Problem to work on: Please show every line from the entries that carries the word "corner".

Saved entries
----
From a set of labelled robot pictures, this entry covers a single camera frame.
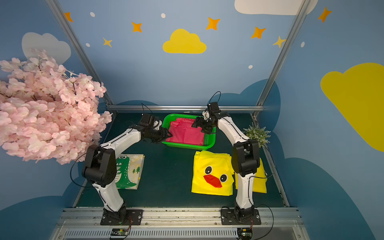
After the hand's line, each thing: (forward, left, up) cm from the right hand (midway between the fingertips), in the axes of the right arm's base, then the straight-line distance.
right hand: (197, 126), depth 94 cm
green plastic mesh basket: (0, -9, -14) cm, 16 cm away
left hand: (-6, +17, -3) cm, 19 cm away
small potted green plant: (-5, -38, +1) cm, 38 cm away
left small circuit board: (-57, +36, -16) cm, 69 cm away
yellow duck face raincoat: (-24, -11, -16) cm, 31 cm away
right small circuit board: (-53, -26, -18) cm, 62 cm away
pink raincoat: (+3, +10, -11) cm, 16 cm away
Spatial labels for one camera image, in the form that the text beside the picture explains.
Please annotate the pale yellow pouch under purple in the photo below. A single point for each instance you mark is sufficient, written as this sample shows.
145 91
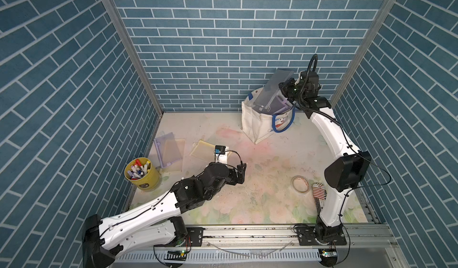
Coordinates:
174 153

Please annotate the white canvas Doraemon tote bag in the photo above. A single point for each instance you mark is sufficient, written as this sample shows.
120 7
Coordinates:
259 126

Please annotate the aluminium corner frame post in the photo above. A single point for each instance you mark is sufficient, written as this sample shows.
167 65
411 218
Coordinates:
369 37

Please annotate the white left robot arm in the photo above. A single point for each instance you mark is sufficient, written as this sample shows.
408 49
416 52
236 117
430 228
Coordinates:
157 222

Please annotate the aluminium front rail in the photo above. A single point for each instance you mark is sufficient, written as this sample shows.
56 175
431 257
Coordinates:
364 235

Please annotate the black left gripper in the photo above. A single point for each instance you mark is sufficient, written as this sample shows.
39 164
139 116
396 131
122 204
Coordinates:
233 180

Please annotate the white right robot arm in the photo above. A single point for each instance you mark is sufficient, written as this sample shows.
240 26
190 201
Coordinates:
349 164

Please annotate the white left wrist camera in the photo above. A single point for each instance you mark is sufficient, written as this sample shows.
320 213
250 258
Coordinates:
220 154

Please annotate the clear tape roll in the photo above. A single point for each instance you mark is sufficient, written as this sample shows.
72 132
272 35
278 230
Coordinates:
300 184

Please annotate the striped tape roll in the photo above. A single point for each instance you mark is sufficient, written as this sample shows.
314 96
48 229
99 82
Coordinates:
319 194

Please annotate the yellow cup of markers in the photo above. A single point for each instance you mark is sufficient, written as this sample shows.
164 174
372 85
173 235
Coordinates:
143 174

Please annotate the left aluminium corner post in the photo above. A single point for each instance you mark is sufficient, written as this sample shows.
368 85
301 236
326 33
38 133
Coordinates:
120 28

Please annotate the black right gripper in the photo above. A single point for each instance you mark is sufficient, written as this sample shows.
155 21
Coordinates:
----
Your solution:
Please annotate the aluminium corner frame post in the photo above. A single point for each instance you mark is sufficient, written as this sample shows.
Please annotate the left aluminium corner post in the photo above. A single point for each instance you mark is sufficient, written as this sample shows.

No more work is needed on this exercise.